(Exercise requirements) Using the data below, return all lines in which "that" appears.

(Supplied material)
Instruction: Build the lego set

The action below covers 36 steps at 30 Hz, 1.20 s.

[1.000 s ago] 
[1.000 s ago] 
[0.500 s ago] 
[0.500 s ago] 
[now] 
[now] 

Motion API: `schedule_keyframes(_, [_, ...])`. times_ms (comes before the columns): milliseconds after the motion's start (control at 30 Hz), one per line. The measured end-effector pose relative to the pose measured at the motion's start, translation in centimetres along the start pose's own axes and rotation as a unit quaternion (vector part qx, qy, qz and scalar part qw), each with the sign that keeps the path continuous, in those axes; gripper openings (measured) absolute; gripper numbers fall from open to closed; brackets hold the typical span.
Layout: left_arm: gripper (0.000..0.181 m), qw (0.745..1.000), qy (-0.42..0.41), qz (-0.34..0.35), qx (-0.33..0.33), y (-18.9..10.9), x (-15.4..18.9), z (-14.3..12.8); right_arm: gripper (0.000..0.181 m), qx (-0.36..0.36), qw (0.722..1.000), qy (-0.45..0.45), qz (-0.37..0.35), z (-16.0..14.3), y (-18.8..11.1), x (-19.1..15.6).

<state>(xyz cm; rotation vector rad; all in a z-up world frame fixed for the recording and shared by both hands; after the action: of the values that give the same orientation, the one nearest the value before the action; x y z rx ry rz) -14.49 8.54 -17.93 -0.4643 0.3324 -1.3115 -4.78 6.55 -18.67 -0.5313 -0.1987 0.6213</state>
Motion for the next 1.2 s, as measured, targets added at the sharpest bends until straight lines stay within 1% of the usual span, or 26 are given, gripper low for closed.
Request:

(Exercise result)
Motion API: `schedule_keyframes(_, [_, ...])`. times_ms (comes before the columns): milliseconds after the motion's start (control at 30 Hz), one per line. The measured end-effector pose relative to the pose measured at the motion's start, translation in centimetres along the start pose's own axes and rotation as a unit quaternion (vector part qx, qy, qz and scalar part qw), each with the sign that keeps the path continuous, in those axes; gripper openings (measured) absolute; gripper numbers fall from open to closed; brackets hold the typical span.
<state>(xyz cm; rotation vector rad; all in a z-up world frame fixed for the recording and shared by both hands; after the action: of the values that give the same orientation, the one nearest the value before the action; x y z rx ry rz) -14.49 8.54 -17.93 -0.4643 0.3324 -1.3115 -4.78 6.55 -18.67 -0.5313 -0.1987 0.6213</state>

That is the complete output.